COLOR MANAGEMENT IN DECORATION

The moment anyone undertakes to furnish a home, that moment he begins to use color. Ross Crane, when conducting experiments in which color schemes for complete rooms were planned and executed step and step, determined that there are only four steps to take in building a color scheme.[15] These four steps are:

1. Decide on a dominant or controlling color.

2. Decide on the colors to go with it.

3. Bring these colors into the room in everything.

4. Accent the scheme by means of small objects (flower bowl and flowers, lamps, pictures, smoking trays) in high intensities of the leading color. These are the high lights that produce life and sparkle.

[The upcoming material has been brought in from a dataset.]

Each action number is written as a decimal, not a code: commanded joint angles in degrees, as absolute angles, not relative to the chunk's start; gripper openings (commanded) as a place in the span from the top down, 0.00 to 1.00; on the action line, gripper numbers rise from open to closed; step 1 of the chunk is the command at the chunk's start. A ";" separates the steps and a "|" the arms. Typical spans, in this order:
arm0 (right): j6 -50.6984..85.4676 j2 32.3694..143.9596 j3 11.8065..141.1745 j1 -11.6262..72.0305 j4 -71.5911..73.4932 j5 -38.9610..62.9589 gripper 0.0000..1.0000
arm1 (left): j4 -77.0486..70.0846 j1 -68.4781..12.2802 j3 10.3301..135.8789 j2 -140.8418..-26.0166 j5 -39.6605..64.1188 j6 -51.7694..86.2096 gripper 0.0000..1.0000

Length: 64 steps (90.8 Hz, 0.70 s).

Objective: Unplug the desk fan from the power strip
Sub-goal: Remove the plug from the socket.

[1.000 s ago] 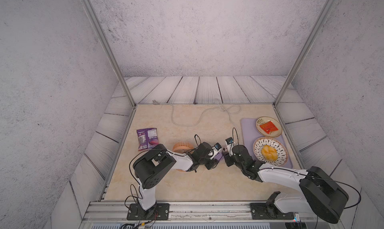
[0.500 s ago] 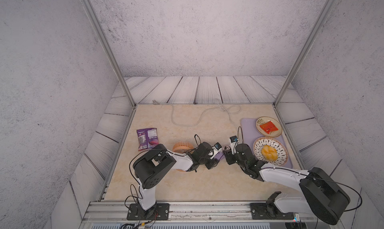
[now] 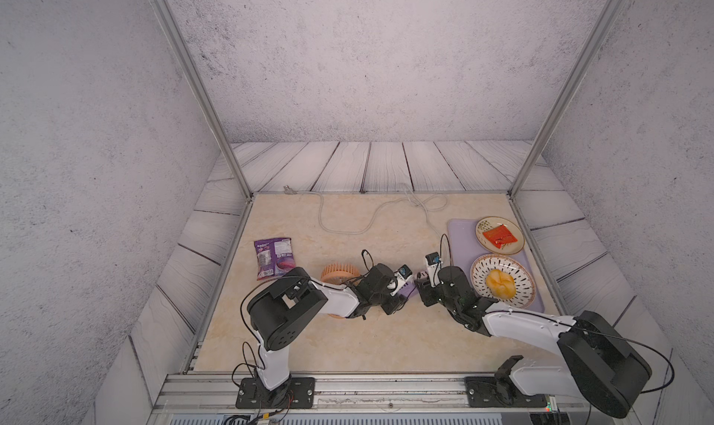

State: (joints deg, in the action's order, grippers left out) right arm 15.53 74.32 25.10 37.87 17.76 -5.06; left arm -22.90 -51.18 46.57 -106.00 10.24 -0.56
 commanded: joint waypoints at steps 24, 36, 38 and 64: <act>13.43 72.77 24.77 40.34 19.64 -2.32 0.83 | -24.33 -50.93 48.08 -105.56 9.94 0.26 1.00; 16.02 72.20 24.83 40.36 19.17 -4.01 0.83 | -24.43 -50.98 47.75 -105.57 9.80 0.33 1.00; 16.46 72.06 24.80 40.30 19.23 -4.39 0.83 | -24.43 -50.98 47.67 -105.58 9.77 0.35 1.00; 21.80 72.09 23.07 37.75 22.52 -1.89 0.84 | -24.43 -50.90 47.35 -105.21 9.41 0.26 1.00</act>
State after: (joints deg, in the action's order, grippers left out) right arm 17.39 73.52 24.03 38.13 18.52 -6.00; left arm -22.85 -51.20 46.57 -106.00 10.74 -0.43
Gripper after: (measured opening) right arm 0.452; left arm 0.549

Another writer puts it this way:

In deciding on a color scheme for a whole room, fix on some foundation color, and then introduce relief and contrast.[16]

PLANNED PROCEDURE FOR THE SALESPERSON

With this information well in mind the home furnishings salesman will do well to leave learned and scientific discussion of color management to the scientists and concentrate on a few principal facts which will be dominant throughout the sales procedure.

He may be assured that his customer's decisions to buy furnishings for a complete room, a few pieces only, or none at all, will be conditioned by her likes, by the family budget, by the size and use to be made of the room, and by the necessity to use "left-overs."

He certainly will profit by having a rather definite knowledge of chromatic scales, complementary colors, adjacent colors, nuances, and concentric circles as devices which he may use to show how we get the many varied colors. It is the opinion of leading experts that the average salesman will find it far easier and more satisfactory to talk convincingly of color management for any given room or combination of rooms by using a simple color story which starts with the six basic colors, and which may be understood easily by the customer. If a simple color chart is close at hand and ready for use at any time, the sales talk will deal with facts, not generalities.

He must be able to take an inventory, by personal inspection or through questions, of the color possibilities in the decoration problem presented by the customer. Such facts as room exposure, size and type, wall color, floor covering, furniture already in the room; use to be made of the room, number, sex, and characteristic traits of those who will live, eat, work, or sleep in the room; and approximate price ranges must be known if real help is to be given.

He must know the stock so thoroughly that within the given price range, the designation of the proper color schemes will be comparatively easy. He must use his knowledge of color through the furnishings, to interpret, as needed, two different sets of ideas:

1. One in which the color scheme is daring, with unusual combinations, startling, gay, and sophisticated.

2. The other, with a color scheme recognized as gentle, restful, and never monotonous.

If he has a feeling of intimacy with both and will use his knowledge consciously to produce definite emotional effects, in a progressive series, he will see sales come as a reward for his effort.

THE SALESPERSON AS INTERPRETER OF APPRECIATIONS

When next you find a room in the home of a friend, in a model house, or illustrated in a magazine that awakens a response of pleasure when you first see it, stay with it long enough to find out why. Study the handling of color in curtains, rugs, chair upholstery, lamps, and bits of pottery; ask yourself where the abiding interest of the room is centered. Seek to uncover the secret of the spell this room casts over your senses. Unconsciously, you thrill to the thought that you, yourself, would never tire of such a room. It is the ultimate in color management.

This glorious adventure must be experienced by you, yourself. To you is given a power to enrich your appreciation of lovely things, and in turn to convey similar appreciations to your customers.

The salesman who has learned to exercise this power is far from being an order taker or even an order solicitor. Literally, he is counselor and guide—an interpreter of the store services which exist to help the customer, and the one to show the store management the need for expert customer guidance in color management.

If once, you, the salesman, have experienced the personal satisfactions of studying a room which has unmistakable distinction, which literally glows with the light of a personality reflected against a background of culture, understanding, and sympathy, you in turn will seek eagerly to share your adventures in color management with those who come to you seeking to express their desires and aspirations in terms of usable, lovely surroundings.

Difficult? The difficulty is in deciding to make the effort.